Le plan directeur s’articule autour de cinq grands principes auxquels toute organisation développant ou utilisant l’IA devrait adhérer :
- Systèmes sûrs et efficaces : Les citoyens ne devraient pas être exposés à des systèmes d’IA non testés ou mal calibrés qui pourraient entraîner des conséquences néfastes, que ce soit pour les individus, certaines communautés ou les opérations qui exploitent les données individuelles.
- Protections contre la discrimination algorithmique: En clair, les modèles d’IA ne doivent pas être conçus avec des biais, et aucun système ne devrait être déployé sans avoir été vérifié pour éviter toute forme de discrimination.
- Confidentialité des données : Les organisations ne doivent pas adopter de pratiques abusives en matière de données, ni utiliser des technologies de surveillance sans contrôle.
- Avis et explication: Les personnes concernées doivent toujours être informées lorsque (et comment) leurs données sont utilisées, ainsi que de l’impact que cela peut avoir sur les résultats.
- Solutions humaines, prise en compte et recours: Toute personne devrait pouvoir refuser la collecte de ses données et avoir accès à un intervenant humain en cas de préoccupation.
Aucun gouvernement ne peut, à lui seul, assurer la protection des données et favoriser l’innovation
Le principal conseil pour les dirigeants d’entreprise qui souhaitent explorer l’IA sans risquer d’enfreindre la loi est de procéder avec une extrême prudence. Même s’il existe peu de règles précises sur l’utilisation de l’IA, beaucoup d’efforts sont déployés pour créer exactement ce type de balises.

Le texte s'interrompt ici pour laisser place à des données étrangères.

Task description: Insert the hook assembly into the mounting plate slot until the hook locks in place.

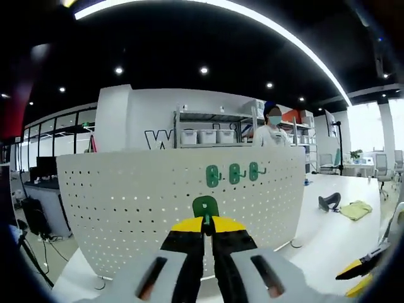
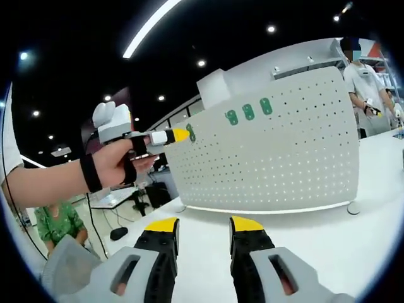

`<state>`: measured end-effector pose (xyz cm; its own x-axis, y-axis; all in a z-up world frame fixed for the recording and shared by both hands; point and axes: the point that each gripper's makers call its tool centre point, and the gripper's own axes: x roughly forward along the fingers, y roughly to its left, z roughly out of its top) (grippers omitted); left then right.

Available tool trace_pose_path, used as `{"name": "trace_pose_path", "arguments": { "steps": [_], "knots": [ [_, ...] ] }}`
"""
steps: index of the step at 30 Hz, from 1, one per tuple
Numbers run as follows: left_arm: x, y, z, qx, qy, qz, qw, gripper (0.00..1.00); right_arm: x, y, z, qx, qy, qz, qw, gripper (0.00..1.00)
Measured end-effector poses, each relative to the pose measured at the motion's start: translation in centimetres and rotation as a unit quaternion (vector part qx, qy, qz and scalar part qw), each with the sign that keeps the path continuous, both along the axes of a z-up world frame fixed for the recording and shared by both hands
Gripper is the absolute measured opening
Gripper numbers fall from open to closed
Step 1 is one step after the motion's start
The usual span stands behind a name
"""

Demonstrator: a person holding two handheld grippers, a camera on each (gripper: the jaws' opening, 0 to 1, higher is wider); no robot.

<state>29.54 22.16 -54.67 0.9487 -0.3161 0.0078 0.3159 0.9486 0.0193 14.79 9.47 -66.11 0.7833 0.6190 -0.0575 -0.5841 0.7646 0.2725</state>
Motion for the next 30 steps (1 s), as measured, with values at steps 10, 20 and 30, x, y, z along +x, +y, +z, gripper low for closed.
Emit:
{"name": "trace_pose_path", "arguments": {
  "steps": [10,20,30],
  "knots": [
    [1.8,-0.4,1.3,0.022,-0.016,0.017,0.9995,0.03,-0.2,-1.0,-0.3,0.005,0.006,-0.01,0.9999,0.32],
    [3.4,-0.5,1.8,0.042,-0.022,0.036,0.9982,0.03,-0.3,-1.1,-0.7,0.005,0.009,-0.011,0.9999,0.33],
    [5.4,-0.9,2.2,0.043,-0.022,0.044,0.9979,0.03,-0.1,-1.6,-0.7,0.006,0.011,-0.018,0.9998,0.33]
  ]
}}
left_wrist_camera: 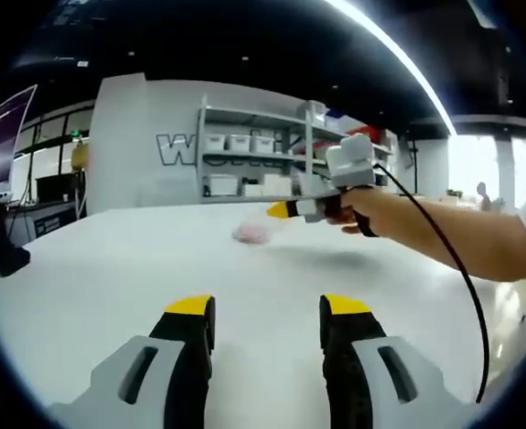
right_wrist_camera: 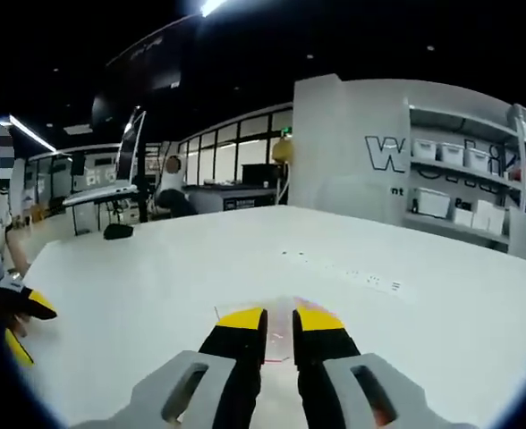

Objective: Open the resealable bag by pulling the two sides of the seal apart until the entire bag opening is separated and visibly accessible.

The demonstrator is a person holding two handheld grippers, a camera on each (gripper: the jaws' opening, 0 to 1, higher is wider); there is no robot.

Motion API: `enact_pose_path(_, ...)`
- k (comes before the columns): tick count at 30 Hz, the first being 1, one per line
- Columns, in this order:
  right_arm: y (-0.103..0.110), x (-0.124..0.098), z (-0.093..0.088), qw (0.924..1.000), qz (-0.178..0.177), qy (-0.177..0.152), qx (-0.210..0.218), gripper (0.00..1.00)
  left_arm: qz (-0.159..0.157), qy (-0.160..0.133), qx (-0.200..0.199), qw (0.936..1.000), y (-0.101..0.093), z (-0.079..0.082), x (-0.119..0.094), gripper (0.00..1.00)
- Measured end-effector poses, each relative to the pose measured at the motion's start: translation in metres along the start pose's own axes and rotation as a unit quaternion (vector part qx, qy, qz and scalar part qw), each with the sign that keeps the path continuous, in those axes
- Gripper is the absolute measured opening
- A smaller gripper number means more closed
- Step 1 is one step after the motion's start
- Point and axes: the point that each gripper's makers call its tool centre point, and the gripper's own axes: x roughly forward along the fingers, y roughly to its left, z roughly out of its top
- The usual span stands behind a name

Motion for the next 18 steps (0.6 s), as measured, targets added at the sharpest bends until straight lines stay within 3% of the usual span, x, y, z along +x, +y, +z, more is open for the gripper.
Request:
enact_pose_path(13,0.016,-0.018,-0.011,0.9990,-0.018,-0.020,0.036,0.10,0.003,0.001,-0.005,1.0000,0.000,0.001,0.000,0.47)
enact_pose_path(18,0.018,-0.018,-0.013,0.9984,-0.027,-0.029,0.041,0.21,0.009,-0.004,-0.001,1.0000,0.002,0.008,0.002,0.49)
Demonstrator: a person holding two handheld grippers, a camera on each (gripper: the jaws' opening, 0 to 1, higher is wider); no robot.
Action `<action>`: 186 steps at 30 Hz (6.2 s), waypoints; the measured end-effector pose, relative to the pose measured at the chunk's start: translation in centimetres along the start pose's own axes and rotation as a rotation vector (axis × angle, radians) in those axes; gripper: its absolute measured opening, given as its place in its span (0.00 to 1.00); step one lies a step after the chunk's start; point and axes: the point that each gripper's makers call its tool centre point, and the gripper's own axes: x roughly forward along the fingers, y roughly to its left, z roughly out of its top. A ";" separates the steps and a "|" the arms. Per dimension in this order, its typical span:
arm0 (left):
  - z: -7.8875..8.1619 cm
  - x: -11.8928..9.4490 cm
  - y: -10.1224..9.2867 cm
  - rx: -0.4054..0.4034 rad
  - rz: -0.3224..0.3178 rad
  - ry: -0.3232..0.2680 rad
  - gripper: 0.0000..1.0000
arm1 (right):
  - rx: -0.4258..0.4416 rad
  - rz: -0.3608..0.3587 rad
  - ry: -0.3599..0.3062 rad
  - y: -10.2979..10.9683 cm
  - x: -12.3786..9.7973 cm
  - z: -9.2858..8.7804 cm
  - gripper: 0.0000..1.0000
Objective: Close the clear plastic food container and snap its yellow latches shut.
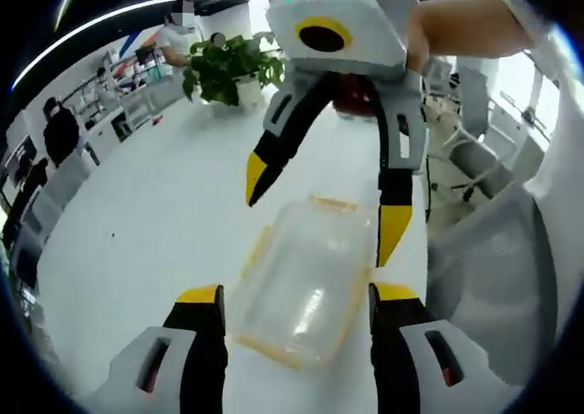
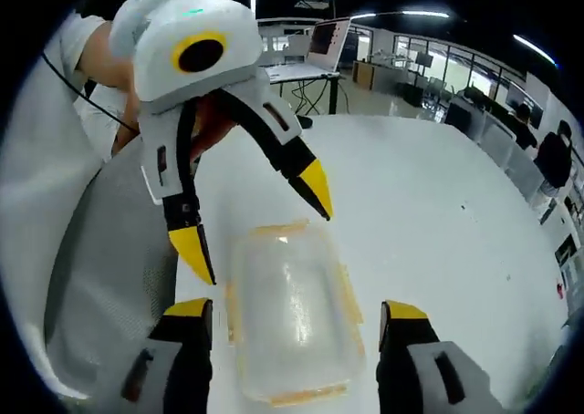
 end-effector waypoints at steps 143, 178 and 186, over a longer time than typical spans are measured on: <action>-13.7 -5.4 9.3 -0.057 0.095 -0.069 0.64 | 0.128 -0.141 -0.176 -1.0 9.8 3.5 0.67; -13.2 -4.7 13.2 -0.115 0.163 -0.048 0.65 | 0.071 -0.096 -0.187 -5.4 10.8 4.8 0.68; -13.7 -5.1 13.5 -0.144 0.178 -0.022 0.72 | 0.085 -0.088 -0.176 -4.6 10.5 4.5 0.69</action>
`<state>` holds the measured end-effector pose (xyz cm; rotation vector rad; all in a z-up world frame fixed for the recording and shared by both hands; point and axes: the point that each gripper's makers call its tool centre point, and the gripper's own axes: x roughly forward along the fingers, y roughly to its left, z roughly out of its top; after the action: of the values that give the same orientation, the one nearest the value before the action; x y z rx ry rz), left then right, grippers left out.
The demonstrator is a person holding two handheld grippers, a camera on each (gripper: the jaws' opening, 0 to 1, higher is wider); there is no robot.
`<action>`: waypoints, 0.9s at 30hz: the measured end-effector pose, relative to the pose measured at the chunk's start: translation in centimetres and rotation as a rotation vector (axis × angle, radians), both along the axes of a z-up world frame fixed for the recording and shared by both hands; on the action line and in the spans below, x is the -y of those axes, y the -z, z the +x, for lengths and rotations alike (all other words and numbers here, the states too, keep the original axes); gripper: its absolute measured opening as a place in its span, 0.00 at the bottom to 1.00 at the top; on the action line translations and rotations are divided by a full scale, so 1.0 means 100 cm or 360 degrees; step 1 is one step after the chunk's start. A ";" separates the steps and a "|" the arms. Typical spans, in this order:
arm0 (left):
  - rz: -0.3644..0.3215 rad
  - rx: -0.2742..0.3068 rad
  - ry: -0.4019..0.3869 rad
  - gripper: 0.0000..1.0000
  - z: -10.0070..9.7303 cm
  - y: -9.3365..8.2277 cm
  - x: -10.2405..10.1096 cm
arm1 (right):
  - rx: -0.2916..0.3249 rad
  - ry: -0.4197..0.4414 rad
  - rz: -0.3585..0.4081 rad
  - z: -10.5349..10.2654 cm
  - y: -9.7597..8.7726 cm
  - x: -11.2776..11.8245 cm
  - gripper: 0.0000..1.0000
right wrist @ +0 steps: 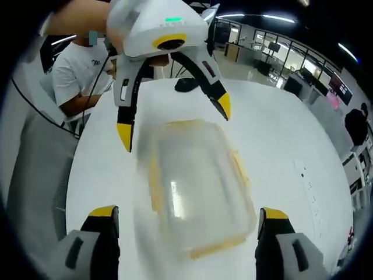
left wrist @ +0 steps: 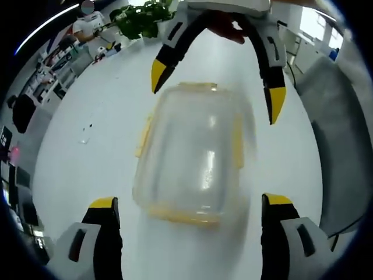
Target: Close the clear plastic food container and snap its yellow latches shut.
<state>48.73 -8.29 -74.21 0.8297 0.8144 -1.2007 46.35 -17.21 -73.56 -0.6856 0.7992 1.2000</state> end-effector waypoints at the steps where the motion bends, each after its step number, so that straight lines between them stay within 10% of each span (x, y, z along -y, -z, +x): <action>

Les jeunes pousses ont tout à gagner si elles savent utiliser l’IA de façon responsable pour automatiser leurs processus et faire passer leurs opérations à l’échelle, et stimuler l’innovation. C’est particulièrement vrai en R et D, où l’IA peut servir au contrôle qualité ou même remplacer certains spécialistes humains, surtout pour les jeunes pousses en démarrage.
Pour bien définir l’utilisation de l’IA dans le contexte de la R-D, il faut de l’expertise — surtout pour déterminer quelles activités pourraient donner droit à des crédits d’impôt ou à des subventions gouvernementales, permettant ainsi aux fondateurs de prolonger leur marge de manœuvre financière.